SEZONUN ARDINDAN
17) KONYASPOR
Bank Asya 1. Lig’deki Nisan-Mayıs 2010 periyodundan itibaren Konyaspor’la sert/mücadeleci/yıpratıcı bir anlayış benimseyen Ziya Doğan, Süper Lig’e çıkınca da bu stratejisine uygun bir kadro kurdu. Ama onun görevi devrettiği Vural’ın düşüncesi bambaşkaydı; kadro kaval, hoca şeşhane olunca da ortaya hedefi vurması imkânsız bir silah çıktı…
2010 yazı 1. Lig play-offlarında favori gösterilmemelerine karşın sağlam defansları ve bireysel patlamalarla Süper Lig vizesi alan Konya, bir üst ligde de aynı stratejiyi sürdürdü. Diyarbakırspor’da bu stratejiyi uygulayıp zaman zaman sürpriz sonuçlar alabilen Ziya Doğan, yaz transfer döneminde de daha önce birlikte çalıştığı Diyarbakırlılar’a yöneldi. Ligdeki ilk iç saha maçında Eskişehir önünde (iki duran topla rakip kaleye gidilip) çok sürpriz bir galibiyet alınınca bu metodun tutacağı düşünüldü ama tam anlamıyla futbol oynamadan futbol liginde kalmak aslında çok akılcı bir yöntem değildi.

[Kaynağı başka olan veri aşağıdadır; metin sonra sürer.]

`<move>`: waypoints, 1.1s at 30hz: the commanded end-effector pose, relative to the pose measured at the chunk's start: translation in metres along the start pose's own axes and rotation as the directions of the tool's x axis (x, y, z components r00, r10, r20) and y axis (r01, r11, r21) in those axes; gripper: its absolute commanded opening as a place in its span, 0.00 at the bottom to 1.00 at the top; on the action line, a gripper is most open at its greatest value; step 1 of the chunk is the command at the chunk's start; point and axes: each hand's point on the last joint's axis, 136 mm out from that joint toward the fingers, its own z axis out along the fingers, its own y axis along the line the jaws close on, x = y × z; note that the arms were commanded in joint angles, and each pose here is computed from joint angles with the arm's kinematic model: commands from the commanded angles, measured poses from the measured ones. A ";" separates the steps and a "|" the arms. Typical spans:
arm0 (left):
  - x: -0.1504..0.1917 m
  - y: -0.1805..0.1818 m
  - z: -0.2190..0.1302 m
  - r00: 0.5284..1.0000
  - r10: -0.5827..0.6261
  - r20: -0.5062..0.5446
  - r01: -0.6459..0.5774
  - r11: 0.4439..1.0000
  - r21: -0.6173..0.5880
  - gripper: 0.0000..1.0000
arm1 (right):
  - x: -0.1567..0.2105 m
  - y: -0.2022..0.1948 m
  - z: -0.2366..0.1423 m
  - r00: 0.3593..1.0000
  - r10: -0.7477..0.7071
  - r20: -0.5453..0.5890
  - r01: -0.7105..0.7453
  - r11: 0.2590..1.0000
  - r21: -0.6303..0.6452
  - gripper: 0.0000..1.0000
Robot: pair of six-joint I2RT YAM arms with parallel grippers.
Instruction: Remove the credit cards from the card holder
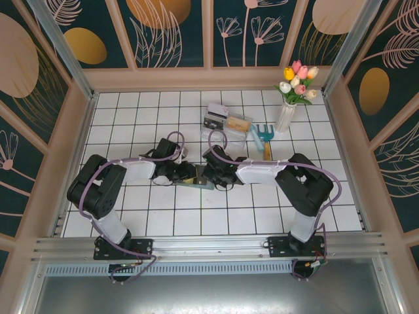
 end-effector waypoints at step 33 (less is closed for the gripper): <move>0.001 0.017 -0.020 0.997 0.077 0.032 -0.072 0.988 -0.137 0.00 | 0.008 -0.050 0.009 0.997 0.067 -0.023 -0.062 0.986 0.156 0.11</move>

Yine de ilk yarıda toplanan 14 puan umut veriyordu, çünkü Ziya Doğan sezon başında yapamadıkları transferleri devre arasında gerçekleştirip futbollarını geliştireceklerine inanıyordu. Ocak’ta Konya’ya 9 yeni futbolcu daha geldi, ama bunların beşi (Emre, Musa, Mejia, Ertuğrul ve Barboros) yine ön libero pozisyonu oyuncularıydı! Doğan’ın planı ikinci yarıda da değişmedi, sahaya zaman zaman 4 savunmacı/5 ön liberoyla çıkıp rakibi bozmaktan başka bir şey hedeflememeye devam ettiler.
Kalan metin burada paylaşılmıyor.